It should come as little surprise that any content you offer to the web for public consumption has the potential to be scraped and misused by anyone clever enough to do it. And while that doesn’t make this weekend’s report from The New York Times any less damning, it’s a great reminder about how important it is to really go through the settings for your various social networks and limit how your content is, or can be, accessed by anyone.
I won’t get too deep into the Times’ report; it’s worth reading on its own, since it involves a company (Clearview AI) scraping more than three billion images from millions of websites, including Facebook, and creating a facial-recognition app that does a pretty solid job of identifying people using images from this massive database.
Even though Clearview’s scraping techniques technically violate the terms of service on a number of websites, that hasn’t stopped the company from acquiring images en masse. And it keeps whatever it finds, which means that turning all your online data private isn’t going to help if Clearview has already scanned and grabbed your photos.
Still, something is better than nothing. On Facebook, likely the largest stash of your images, you’re going to want to visit Settings > Privacy and look for the option described: “Do you want search engines outside of Facebook to link to your profile?”
Turn that off, and Clearview won’t be able to grab your images. That’s not the setting I would have expected to use, I confess, which makes me want to go through all of my social networks and rethink how the information I share with them flows out to the greater web.
Lock down your Facebook even more with these settings
Since we’re already here, it’s worth spending a few minutes wading through Facebook’s settings and making sure as much of your content is set to friends-only as possible. That includes changing “Who can see your future posts” to “friends,” using the “Limit Past Posts” option to change everything you’ve previously posted to friends-only, and making sure that only you can see your friends list—to prevent any potential scraping and linking that some third-party might attempt. Similarly, make sure only your friends (or friends of friends) can look you up via your email address or phone number. (You never know!)
You should then visit the “Timeline and Tagging” settings page and make a few more changes. That includes only allowing friends to see what other people post on your timeline, as well as posts you’re tagged in. And because I’m a bit sensitive about all the crap people tag me in on Facebook, I’d turn on the “Review” options, too. That won’t help your account from being scraped, but it’s a great way to exert more control over your timeline.
Finally, even though it also doesn’t prevent companies from scraping your account, pull up the “Public posts” section of Facebook’s settings page and limit who is allowed to follow you (if you desire). You should also restrict who can comment or like your public information, like posts or other details about your life you share openly on the service.
Once I fix Facebook, then what?
Here’s the annoying part. Were I you, I’d take an afternoon or evening and write out all the different places I typically share snippets of my life online. For most, maybe that’s probably a handful of social services: Facebook, Instagram, Twitter, YouTube, Flickr, et cetera.

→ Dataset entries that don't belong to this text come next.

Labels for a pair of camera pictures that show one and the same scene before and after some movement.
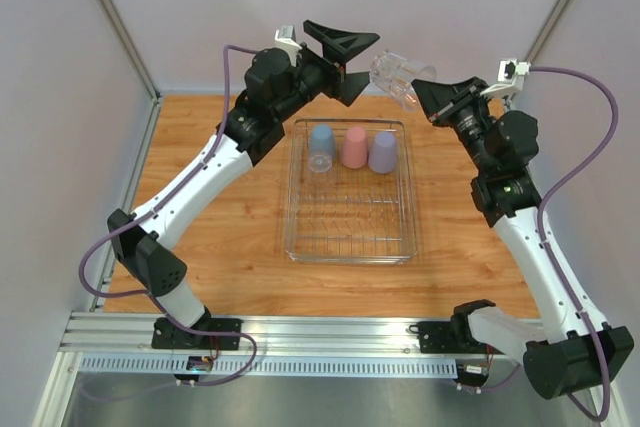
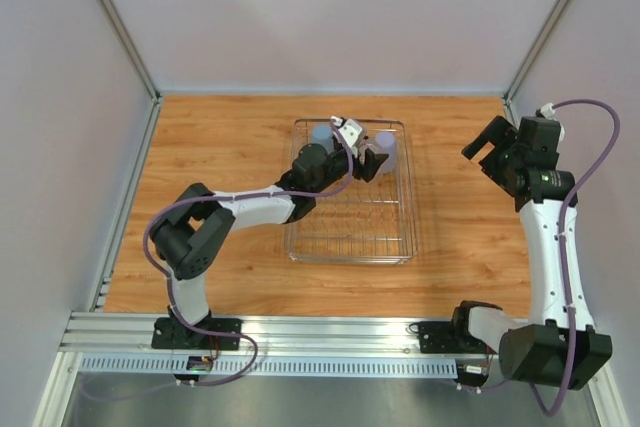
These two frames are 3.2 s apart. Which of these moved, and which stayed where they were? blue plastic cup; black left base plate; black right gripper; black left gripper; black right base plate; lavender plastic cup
Moved: black left gripper; black right gripper
Stayed: black left base plate; lavender plastic cup; black right base plate; blue plastic cup
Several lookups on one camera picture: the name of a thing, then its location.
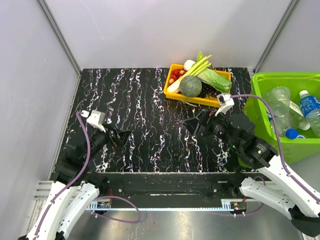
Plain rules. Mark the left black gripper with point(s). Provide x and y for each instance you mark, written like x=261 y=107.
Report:
x=121 y=137

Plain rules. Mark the black marble mat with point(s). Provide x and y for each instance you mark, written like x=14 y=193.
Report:
x=133 y=99

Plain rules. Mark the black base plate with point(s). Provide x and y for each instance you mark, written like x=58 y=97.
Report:
x=148 y=188

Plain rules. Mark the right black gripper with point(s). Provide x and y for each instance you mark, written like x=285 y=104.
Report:
x=206 y=118

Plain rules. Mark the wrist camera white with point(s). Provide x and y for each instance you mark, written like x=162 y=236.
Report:
x=96 y=120
x=226 y=102

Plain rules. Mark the white radish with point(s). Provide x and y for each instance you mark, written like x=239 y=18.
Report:
x=175 y=87

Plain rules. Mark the red strawberries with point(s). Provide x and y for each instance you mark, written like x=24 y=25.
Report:
x=176 y=74

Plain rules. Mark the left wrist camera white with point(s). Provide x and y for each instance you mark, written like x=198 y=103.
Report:
x=96 y=120

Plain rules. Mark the napa cabbage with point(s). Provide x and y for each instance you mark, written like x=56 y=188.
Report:
x=215 y=80

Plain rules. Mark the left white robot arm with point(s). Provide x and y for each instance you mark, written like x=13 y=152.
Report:
x=74 y=185

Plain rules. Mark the clear crushed bottle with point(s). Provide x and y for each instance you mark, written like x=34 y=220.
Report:
x=279 y=101

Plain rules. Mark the beige label clear bottle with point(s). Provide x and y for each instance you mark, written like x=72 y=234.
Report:
x=296 y=117

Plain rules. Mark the yellow plastic tray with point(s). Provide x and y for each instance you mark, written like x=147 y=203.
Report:
x=207 y=101

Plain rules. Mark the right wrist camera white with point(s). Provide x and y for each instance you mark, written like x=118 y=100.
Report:
x=226 y=102

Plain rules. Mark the dark grape bunch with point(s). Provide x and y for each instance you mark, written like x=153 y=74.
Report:
x=208 y=91

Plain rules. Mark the green netted melon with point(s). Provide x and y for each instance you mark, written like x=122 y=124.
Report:
x=190 y=86

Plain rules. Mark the celery stalks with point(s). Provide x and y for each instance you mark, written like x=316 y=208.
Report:
x=201 y=64

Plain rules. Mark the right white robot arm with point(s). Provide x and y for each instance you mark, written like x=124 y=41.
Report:
x=294 y=200

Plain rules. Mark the white mushroom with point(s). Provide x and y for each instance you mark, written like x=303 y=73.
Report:
x=188 y=65

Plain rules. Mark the Pepsi bottle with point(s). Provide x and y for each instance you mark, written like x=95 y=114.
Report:
x=310 y=107
x=283 y=127

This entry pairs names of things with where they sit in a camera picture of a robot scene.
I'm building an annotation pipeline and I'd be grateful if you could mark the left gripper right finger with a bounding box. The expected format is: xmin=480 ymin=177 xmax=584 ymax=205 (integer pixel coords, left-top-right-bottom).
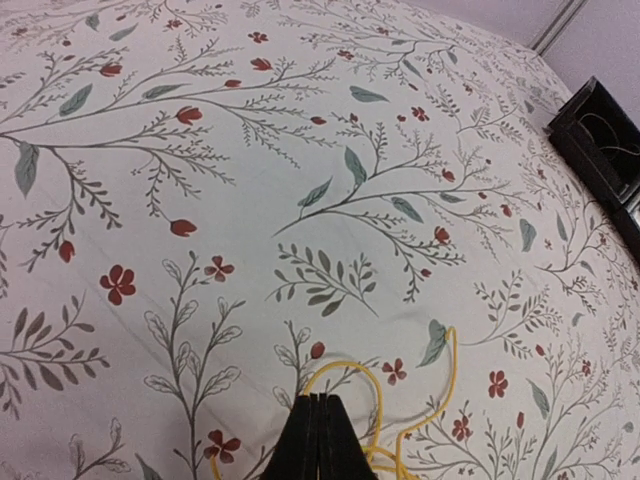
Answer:
xmin=318 ymin=394 xmax=377 ymax=480

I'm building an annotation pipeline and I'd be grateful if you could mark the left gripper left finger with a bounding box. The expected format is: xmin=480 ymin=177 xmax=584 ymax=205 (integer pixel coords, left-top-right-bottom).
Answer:
xmin=262 ymin=394 xmax=320 ymax=480

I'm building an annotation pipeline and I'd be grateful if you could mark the thin grey cable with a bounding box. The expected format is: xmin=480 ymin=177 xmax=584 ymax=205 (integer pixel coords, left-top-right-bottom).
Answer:
xmin=579 ymin=113 xmax=636 ymax=159

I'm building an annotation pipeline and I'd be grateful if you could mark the floral patterned table mat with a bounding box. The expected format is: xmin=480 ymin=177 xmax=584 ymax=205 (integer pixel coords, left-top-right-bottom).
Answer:
xmin=1 ymin=1 xmax=639 ymax=479

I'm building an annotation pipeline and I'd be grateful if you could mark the black three-compartment tray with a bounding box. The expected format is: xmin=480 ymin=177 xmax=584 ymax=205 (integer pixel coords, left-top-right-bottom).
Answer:
xmin=546 ymin=76 xmax=639 ymax=236

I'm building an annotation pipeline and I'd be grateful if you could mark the right aluminium frame post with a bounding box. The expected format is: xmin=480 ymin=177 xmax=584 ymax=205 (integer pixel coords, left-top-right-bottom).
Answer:
xmin=528 ymin=0 xmax=588 ymax=56

Once you’ve created your list, I’d dig deep into the settings of each service and see what options you have, if any, for limiting the availability of your content. This might run contrary to how you use the service—if you’re trying to gain lots of Instagram followers, for example, locking your profile to “private” and requiring potential followers to request access might slow your attempts to become the next big Insta-star. However, it should also prevent anyone with a crafty scraping utility to mass-download your photos (and associate them with you, either through some fancy facial-recognition tech, or by linking them to your account).

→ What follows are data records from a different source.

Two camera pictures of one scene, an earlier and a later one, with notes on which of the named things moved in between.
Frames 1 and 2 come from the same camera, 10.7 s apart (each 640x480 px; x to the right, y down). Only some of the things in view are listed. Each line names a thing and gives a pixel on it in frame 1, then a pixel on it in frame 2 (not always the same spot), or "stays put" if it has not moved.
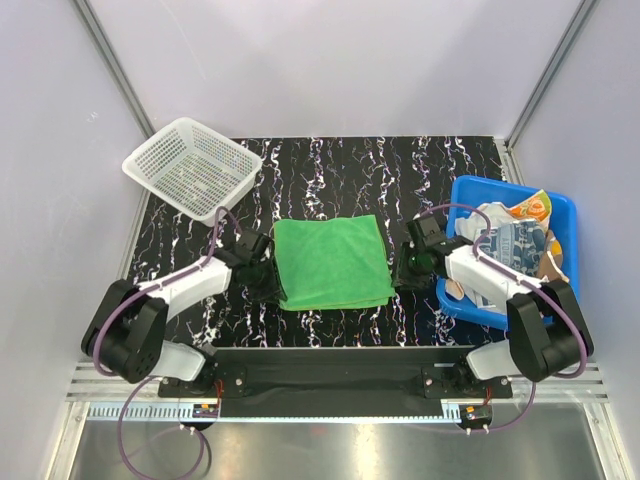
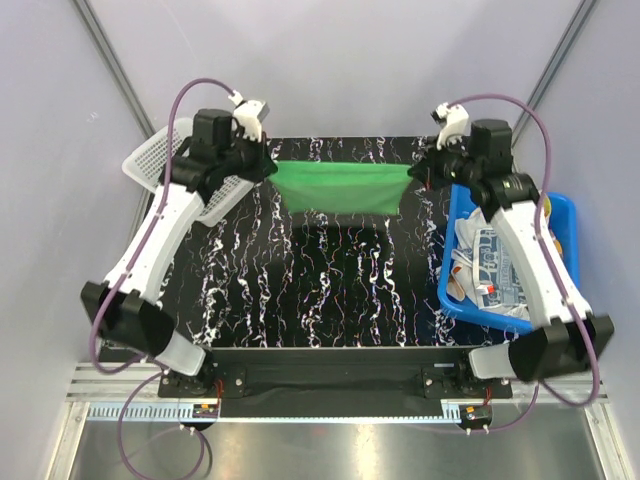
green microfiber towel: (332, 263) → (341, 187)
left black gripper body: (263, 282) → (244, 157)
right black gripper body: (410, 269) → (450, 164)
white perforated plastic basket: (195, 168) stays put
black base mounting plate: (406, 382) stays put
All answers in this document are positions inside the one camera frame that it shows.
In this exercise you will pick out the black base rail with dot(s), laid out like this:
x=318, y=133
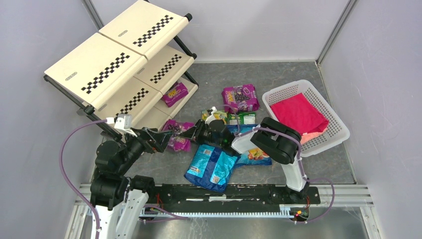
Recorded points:
x=237, y=198

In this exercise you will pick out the red cloth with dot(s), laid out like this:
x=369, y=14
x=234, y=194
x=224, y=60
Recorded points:
x=299, y=114

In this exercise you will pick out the white plastic basket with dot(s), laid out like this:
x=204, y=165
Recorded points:
x=336, y=132

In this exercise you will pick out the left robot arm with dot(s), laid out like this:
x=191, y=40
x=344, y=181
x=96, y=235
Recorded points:
x=117, y=200

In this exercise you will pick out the purple grape candy bag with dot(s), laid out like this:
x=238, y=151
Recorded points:
x=240, y=99
x=177, y=143

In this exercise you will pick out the small green white candy bag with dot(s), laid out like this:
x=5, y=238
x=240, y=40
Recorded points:
x=242, y=118

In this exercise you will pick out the dark blue fruit candy bag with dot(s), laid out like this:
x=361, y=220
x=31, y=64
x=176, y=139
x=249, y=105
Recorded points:
x=253, y=157

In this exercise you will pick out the purple candy bag on shelf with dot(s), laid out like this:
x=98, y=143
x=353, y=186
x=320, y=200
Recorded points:
x=176, y=93

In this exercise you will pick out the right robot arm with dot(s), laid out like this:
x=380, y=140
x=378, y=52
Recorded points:
x=280, y=142

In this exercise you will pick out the green Fox's candy bag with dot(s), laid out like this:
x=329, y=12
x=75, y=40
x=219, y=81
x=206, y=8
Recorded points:
x=219, y=115

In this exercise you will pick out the light blue Slendy bag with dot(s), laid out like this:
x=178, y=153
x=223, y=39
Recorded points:
x=211, y=168

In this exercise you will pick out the cream tiered shelf rack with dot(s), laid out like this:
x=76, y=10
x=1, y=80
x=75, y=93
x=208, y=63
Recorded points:
x=127, y=67

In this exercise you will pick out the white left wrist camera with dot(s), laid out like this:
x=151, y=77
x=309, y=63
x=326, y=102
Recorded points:
x=123, y=124

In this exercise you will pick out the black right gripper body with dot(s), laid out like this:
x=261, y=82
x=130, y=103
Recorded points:
x=200, y=129

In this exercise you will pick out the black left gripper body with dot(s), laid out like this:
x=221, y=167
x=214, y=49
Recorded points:
x=147, y=139

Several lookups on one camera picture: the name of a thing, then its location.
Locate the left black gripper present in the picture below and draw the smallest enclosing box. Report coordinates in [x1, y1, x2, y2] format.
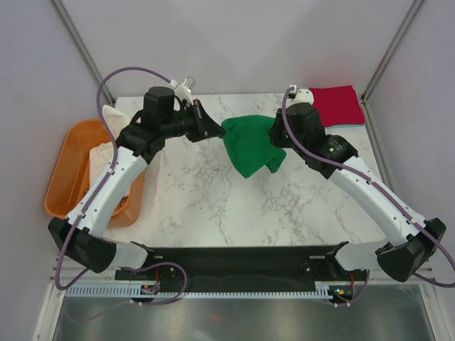
[161, 99, 226, 144]

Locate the green t shirt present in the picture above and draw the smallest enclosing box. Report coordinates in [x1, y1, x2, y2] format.
[221, 114, 287, 179]

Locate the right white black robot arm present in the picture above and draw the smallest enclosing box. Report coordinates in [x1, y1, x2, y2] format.
[269, 102, 454, 287]

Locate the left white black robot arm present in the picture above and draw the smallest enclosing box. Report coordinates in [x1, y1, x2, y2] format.
[48, 87, 225, 279]

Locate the folded red t shirt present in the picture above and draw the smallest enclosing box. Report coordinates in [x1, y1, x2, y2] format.
[310, 85, 365, 127]

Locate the folded light blue t shirt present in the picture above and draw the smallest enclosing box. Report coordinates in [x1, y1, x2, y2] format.
[324, 124, 364, 129]

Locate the white crumpled t shirt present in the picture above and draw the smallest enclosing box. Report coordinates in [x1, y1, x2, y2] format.
[89, 104, 130, 188]

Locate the orange plastic basket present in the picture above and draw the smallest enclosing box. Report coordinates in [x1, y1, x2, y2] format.
[44, 119, 146, 227]

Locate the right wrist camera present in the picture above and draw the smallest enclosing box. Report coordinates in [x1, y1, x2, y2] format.
[288, 85, 314, 105]

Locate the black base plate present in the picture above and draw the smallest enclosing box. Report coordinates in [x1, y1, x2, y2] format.
[115, 245, 366, 291]

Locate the white slotted cable duct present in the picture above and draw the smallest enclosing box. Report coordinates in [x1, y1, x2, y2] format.
[66, 282, 333, 300]

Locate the right aluminium corner post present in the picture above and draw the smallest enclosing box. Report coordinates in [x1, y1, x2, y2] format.
[359, 0, 426, 104]

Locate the aluminium corner post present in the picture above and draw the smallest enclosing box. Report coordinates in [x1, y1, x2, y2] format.
[359, 0, 426, 104]
[49, 0, 103, 86]

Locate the left aluminium corner post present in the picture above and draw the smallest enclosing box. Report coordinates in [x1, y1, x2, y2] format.
[49, 0, 103, 86]

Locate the aluminium frame rail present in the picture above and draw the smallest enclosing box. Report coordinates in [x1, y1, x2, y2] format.
[60, 257, 435, 285]

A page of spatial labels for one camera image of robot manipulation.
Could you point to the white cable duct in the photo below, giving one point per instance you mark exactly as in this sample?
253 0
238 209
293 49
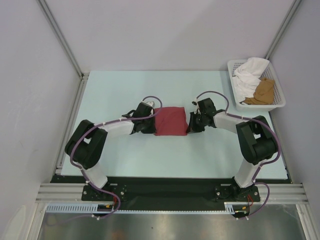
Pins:
104 208

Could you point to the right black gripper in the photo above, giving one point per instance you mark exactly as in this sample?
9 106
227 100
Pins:
192 127

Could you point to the right aluminium frame post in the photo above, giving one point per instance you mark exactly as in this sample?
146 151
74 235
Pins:
284 26

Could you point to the red tank top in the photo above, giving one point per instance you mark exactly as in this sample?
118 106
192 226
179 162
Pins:
171 121

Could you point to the white tank top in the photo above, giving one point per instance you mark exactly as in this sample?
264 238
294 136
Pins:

Will you be able to fully prevent someone from finding a way to build the next big database of searchable images? Probably not. But the most important lesson we can take from situations like these—Clearview AI’s…well…existence—is that you should understand the nuances of the services you share your information to, and you should always use your settings to restrict access to your data in whatever way you feel most comfortable. Were I you, I’d err on the side of “let trusted people see what I do instead of anyone on the internet,” but that’s just me.